Cryptography : Intorduction, Basic Ciphers

What is Cryptograhy

Cryptography is the science and art of securing communication and data by encoding information in a way that only authorized parties can access and understand it. Usually, the two parties that attempt to communicate are called Alice and Bob, and they communicate over an insecure channel, with an adversary Oscar attempting to understand what is being said.

Definition

Formally, a cryptographic system has the following mathematical definition:

Definition: A cryptosystem is a five-tuple $(\mathcal{P, C, K, E, D})$ where the following are satisfied:

1. $\mathcal P$ is a finite set of possible plaintexts, for example, 64 bit blocks.
2. $\mathcal C$ is a finite set of possible ciphertexts.
3. $\mathcal K$ is the keyspace, a finite set of possible keys.
4. For each key $k\in\mathcal K$, there is an encryption rule $e_k\in\mathcal E$, a decryption rule $d_k\in\mathcal D$, such that for each function pair $e_k : \mathcal P \to \mathcal C$ and $d_k : \mathcal C \to \mathcal P$, we have that \(d_k(e_k(x)) = x\) for all plaintext $x\in \mathcal P$.

Given the definition above, we can deduce that $e_k$ is an injective function. In order to then communicate over the insecure channel, Alice and Bob first secretly share their common key $k\in\mathcal K$. Bellow is a basic figure of the cryptosystem described above.

Cryptographic Security

Given the cryptographic system, we have the following classifications for the systems level of security:

• Computaionally Secure: In order to break such a cryptosystem, one would have to perform at least $N$ operations, where $N$ is some very large number. Usually refers to cryptographic systems that are computationally secure w/ respect to some crack, ie., brute force attack.
• Provable Security: In order to break such a cryptographic system, one would have to solve a NP-Complete problem (ie. prime factoring).
• Unconditionally Secure: Such a cryptographic system cannot be broken, even with infinite computational resource.

Perfect Secrecy

A cryptographic system is has perfect secrecy if Oscar cannot obtain any information from the cipertex.

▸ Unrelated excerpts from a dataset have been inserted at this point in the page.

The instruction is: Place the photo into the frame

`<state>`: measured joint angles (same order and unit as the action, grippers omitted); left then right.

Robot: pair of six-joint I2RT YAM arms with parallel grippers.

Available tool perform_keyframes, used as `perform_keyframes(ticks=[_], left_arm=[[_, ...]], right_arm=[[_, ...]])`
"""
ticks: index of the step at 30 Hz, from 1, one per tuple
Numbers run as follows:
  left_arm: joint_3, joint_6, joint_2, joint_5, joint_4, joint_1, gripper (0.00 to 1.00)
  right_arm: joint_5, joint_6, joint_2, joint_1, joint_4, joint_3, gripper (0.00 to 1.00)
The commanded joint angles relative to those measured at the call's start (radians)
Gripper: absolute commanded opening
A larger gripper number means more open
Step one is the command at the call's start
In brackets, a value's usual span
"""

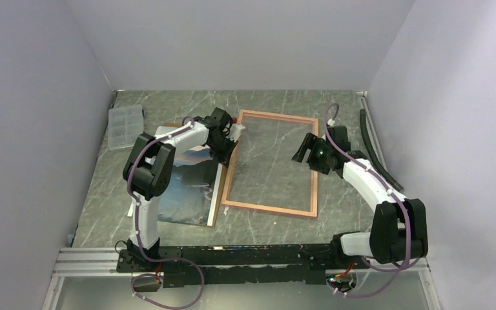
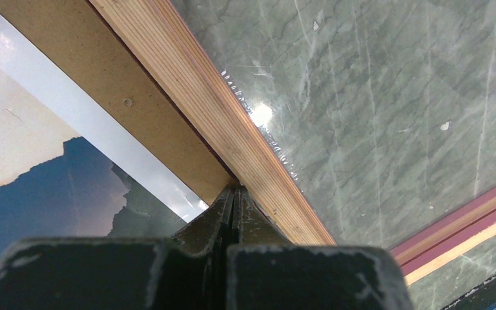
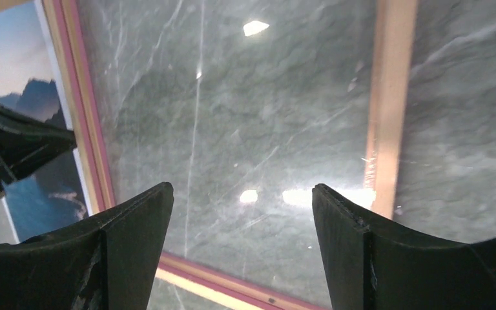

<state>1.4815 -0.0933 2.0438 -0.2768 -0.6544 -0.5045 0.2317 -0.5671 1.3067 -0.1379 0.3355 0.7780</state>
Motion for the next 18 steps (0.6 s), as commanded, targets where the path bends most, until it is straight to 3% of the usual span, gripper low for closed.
perform_keyframes(ticks=[1, 10, 18], left_arm=[[0.013, -0.017, -0.019, -0.031, -0.017, 0.011, 0.03], [0.004, -0.007, 0.008, -0.033, 0.002, 0.009, 0.03], [0.003, -0.006, 0.024, -0.035, 0.012, 0.009, 0.03]], right_arm=[[-0.156, 0.048, -0.024, 0.023, 0.089, 0.059, 0.84], [-0.247, 0.025, -0.023, 0.050, 0.080, -0.024, 0.90], [-0.122, 0.006, 0.030, 0.048, 0.008, -0.083, 0.93]])
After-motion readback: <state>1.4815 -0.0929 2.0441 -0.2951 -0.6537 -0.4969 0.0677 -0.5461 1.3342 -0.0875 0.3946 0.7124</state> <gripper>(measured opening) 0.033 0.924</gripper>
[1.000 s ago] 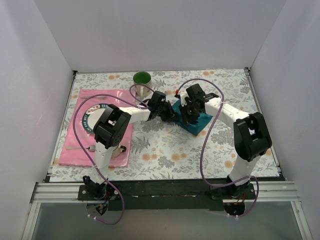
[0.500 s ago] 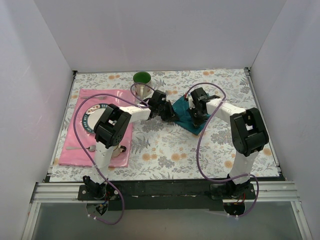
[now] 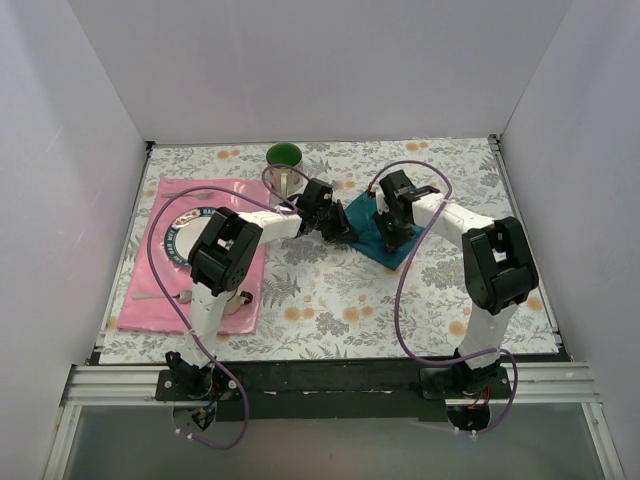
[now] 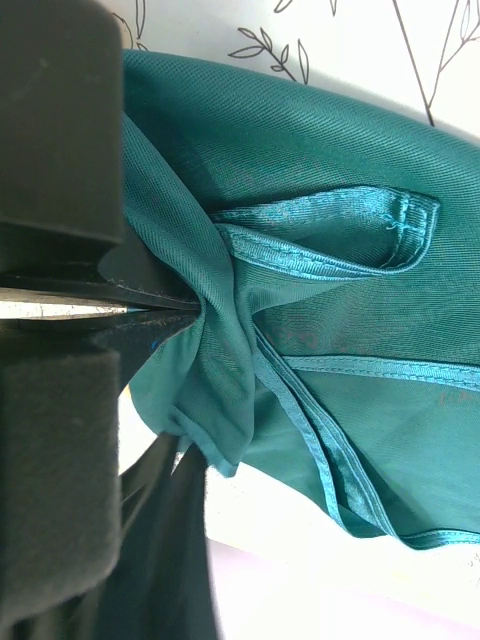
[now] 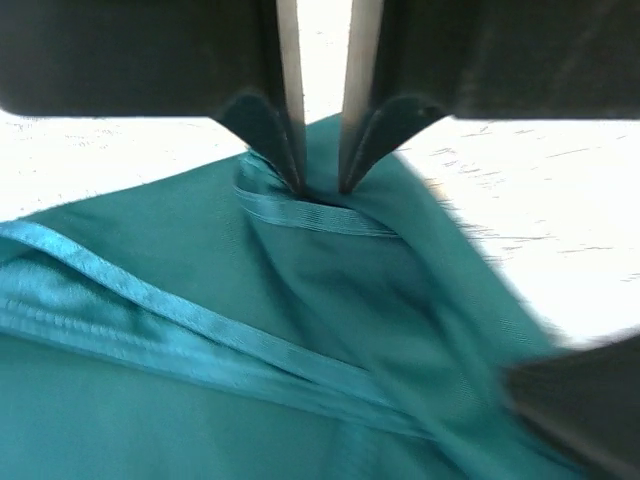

Definition: A cryptographic system has perfect secrecy if the probability of $P(x | y) = P(x)$ for all plaintext ciphertext pair $x \in \mathcal P, y \in C$.

One-Time Pad (OTP)

The One-time Pad (OTP) is such a system that obtains perfect secrecy, let us first define the OTP:

Definition(OTP): Let $n\geq 1$ be the size of the information to be encoded in bits, then we know that $\mathcal P=\mathcal C = (\mathbb Z_2)^n$. And let the key space also be bits of length $n$, ie. $\mathcal K = (\mathbb Z_2)^n$. Then given a key choosen uniformly $\mathbf k\in \mathcal K$, the encryption step is defined as:

\[e_{\mathbf k}(\mathbf x) = \mathbf x \oplus \mathbf k\]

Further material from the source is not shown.